### What to produce
Report every line of the records that contains the word "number".

───── Supplied material

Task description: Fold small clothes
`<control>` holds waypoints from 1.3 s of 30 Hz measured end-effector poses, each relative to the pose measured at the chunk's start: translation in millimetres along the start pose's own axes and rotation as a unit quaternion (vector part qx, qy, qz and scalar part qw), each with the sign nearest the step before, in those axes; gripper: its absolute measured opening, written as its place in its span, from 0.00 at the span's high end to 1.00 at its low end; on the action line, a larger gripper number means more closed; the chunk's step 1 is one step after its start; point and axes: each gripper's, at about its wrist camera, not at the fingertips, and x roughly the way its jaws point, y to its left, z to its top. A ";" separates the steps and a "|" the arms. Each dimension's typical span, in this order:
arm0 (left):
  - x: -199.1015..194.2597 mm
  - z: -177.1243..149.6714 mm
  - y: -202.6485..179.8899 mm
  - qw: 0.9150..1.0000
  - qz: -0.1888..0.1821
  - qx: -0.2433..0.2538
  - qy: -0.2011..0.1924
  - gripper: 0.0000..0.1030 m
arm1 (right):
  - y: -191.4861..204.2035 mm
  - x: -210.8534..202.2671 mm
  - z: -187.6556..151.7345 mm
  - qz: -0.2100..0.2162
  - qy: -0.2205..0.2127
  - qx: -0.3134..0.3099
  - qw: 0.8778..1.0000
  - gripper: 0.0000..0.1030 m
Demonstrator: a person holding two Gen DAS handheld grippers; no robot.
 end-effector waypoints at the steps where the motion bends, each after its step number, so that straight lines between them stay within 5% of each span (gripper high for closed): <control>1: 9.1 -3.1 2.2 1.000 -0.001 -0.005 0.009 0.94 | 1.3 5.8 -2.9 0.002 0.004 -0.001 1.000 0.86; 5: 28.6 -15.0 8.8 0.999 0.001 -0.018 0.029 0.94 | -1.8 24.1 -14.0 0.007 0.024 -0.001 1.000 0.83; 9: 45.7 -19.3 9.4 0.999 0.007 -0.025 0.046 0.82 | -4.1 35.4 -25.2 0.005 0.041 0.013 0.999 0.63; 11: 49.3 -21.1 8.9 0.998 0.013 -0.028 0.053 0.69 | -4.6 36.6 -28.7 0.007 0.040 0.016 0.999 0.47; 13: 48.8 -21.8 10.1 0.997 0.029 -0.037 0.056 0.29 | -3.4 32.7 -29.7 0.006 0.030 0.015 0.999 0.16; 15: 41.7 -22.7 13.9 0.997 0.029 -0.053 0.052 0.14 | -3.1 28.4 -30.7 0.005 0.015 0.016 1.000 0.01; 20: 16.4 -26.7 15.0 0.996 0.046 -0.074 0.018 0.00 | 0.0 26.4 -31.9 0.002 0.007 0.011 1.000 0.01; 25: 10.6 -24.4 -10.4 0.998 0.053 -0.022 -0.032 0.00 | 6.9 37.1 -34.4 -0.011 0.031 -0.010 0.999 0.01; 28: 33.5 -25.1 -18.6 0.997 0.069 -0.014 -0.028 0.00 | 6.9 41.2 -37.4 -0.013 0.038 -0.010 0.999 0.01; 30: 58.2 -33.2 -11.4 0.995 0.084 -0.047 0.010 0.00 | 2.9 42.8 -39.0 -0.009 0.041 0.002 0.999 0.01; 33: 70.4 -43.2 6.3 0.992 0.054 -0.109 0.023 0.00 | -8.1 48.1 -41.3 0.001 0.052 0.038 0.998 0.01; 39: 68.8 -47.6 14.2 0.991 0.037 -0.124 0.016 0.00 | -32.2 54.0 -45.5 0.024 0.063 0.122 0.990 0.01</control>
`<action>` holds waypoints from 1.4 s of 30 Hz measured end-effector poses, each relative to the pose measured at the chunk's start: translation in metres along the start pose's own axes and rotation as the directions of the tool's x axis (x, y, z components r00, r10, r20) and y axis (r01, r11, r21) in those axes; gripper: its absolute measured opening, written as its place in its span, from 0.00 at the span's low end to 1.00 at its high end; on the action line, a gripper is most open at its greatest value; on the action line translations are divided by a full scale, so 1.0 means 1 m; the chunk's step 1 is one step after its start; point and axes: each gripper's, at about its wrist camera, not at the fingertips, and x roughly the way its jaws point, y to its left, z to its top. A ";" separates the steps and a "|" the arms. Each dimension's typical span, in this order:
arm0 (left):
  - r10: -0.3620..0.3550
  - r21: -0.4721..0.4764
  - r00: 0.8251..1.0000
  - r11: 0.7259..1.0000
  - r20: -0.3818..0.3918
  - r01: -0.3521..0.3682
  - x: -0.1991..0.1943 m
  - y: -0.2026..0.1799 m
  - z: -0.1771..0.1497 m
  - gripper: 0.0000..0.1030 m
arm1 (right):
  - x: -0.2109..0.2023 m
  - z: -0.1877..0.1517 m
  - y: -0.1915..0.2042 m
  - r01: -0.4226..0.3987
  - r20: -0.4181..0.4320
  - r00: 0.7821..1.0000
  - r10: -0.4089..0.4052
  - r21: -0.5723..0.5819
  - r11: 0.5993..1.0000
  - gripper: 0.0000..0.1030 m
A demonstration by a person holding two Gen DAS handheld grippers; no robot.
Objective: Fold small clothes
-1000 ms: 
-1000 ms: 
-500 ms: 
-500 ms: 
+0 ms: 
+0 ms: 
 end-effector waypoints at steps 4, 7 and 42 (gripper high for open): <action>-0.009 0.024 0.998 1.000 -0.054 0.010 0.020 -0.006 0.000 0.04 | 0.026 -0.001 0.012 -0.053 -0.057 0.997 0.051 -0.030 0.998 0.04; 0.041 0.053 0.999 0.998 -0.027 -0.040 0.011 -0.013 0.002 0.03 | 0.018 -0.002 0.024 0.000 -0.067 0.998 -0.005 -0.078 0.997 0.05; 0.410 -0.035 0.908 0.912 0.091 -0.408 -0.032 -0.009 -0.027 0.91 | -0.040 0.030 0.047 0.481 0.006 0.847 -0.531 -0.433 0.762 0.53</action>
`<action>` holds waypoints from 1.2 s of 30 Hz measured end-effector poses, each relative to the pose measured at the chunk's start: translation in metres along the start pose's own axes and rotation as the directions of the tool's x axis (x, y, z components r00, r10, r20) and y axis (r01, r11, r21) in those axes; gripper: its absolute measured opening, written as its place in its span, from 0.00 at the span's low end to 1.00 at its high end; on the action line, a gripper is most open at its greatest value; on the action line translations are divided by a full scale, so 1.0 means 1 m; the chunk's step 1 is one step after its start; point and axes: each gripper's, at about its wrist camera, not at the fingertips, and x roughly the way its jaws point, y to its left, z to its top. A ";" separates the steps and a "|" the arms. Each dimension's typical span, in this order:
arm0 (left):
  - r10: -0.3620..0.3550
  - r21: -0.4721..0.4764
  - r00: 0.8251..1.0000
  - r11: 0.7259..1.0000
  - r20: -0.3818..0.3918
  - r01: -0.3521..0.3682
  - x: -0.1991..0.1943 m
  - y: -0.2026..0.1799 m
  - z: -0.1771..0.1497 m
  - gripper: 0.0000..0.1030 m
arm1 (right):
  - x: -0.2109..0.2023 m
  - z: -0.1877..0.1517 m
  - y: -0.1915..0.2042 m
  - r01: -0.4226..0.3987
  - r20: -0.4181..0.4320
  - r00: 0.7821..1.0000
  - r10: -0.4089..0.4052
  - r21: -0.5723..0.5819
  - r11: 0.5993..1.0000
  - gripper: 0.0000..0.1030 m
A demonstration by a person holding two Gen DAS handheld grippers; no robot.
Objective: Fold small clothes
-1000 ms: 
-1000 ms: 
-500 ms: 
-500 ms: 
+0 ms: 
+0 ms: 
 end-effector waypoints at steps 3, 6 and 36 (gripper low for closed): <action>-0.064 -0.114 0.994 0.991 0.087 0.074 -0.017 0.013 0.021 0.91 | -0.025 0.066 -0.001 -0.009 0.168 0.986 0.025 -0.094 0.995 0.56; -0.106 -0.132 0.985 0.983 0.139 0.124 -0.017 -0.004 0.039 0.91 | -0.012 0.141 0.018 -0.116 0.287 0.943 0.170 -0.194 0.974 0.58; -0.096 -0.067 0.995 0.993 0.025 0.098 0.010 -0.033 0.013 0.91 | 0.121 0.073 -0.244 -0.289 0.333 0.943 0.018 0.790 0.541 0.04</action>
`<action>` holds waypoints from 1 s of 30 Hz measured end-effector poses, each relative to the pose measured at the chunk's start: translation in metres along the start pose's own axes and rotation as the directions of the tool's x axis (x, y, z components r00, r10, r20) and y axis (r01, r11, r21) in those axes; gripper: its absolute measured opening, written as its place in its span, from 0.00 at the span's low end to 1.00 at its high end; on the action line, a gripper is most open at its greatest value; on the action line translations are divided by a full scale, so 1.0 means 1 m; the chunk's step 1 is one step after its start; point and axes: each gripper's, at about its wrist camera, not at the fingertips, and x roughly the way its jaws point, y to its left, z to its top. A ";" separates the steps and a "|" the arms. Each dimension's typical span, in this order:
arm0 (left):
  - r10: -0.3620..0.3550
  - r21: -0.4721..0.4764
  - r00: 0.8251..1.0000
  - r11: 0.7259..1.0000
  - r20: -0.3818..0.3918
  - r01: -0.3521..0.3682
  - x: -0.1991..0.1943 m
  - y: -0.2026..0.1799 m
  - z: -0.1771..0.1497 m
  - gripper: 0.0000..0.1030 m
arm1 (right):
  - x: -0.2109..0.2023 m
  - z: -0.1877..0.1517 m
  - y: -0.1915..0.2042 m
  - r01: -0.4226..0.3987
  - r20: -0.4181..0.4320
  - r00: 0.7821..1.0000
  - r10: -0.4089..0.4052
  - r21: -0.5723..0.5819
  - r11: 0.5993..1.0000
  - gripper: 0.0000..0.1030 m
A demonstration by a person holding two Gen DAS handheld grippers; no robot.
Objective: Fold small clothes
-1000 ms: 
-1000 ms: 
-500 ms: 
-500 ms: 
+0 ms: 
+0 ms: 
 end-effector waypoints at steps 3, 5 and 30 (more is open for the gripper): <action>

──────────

### Completed task
`<control>` holds waypoints from 1.3 s of 30 Hz measured end-effector poses, each relative to the pose measured at the chunk's start: translation in millimetres along the start pose's own axes and rotation as a unit quaternion (vector part qx, qy, qz and scalar part qw), each with the sign nearest the step before, in those axes; gripper: its absolute measured opening, written as its place in its span, from 0.00 at the span's high end to 1.00 at its low end; on the action line, a larger gripper number means more closed; the chunk's step 1 is one step after its start; point and axes: each gripper's, at about its wrist camera, not at the fingertips, and x roughly the way its jaws point, y to its left, z to its top. A ";" separates the steps and a "|" the arms. Each dimension's typical span, in this order:
 end-effector waypoints at the steps where the motion bends, each after its step number, so that straight lines between them stay within 5% of each span (gripper high for closed): <control>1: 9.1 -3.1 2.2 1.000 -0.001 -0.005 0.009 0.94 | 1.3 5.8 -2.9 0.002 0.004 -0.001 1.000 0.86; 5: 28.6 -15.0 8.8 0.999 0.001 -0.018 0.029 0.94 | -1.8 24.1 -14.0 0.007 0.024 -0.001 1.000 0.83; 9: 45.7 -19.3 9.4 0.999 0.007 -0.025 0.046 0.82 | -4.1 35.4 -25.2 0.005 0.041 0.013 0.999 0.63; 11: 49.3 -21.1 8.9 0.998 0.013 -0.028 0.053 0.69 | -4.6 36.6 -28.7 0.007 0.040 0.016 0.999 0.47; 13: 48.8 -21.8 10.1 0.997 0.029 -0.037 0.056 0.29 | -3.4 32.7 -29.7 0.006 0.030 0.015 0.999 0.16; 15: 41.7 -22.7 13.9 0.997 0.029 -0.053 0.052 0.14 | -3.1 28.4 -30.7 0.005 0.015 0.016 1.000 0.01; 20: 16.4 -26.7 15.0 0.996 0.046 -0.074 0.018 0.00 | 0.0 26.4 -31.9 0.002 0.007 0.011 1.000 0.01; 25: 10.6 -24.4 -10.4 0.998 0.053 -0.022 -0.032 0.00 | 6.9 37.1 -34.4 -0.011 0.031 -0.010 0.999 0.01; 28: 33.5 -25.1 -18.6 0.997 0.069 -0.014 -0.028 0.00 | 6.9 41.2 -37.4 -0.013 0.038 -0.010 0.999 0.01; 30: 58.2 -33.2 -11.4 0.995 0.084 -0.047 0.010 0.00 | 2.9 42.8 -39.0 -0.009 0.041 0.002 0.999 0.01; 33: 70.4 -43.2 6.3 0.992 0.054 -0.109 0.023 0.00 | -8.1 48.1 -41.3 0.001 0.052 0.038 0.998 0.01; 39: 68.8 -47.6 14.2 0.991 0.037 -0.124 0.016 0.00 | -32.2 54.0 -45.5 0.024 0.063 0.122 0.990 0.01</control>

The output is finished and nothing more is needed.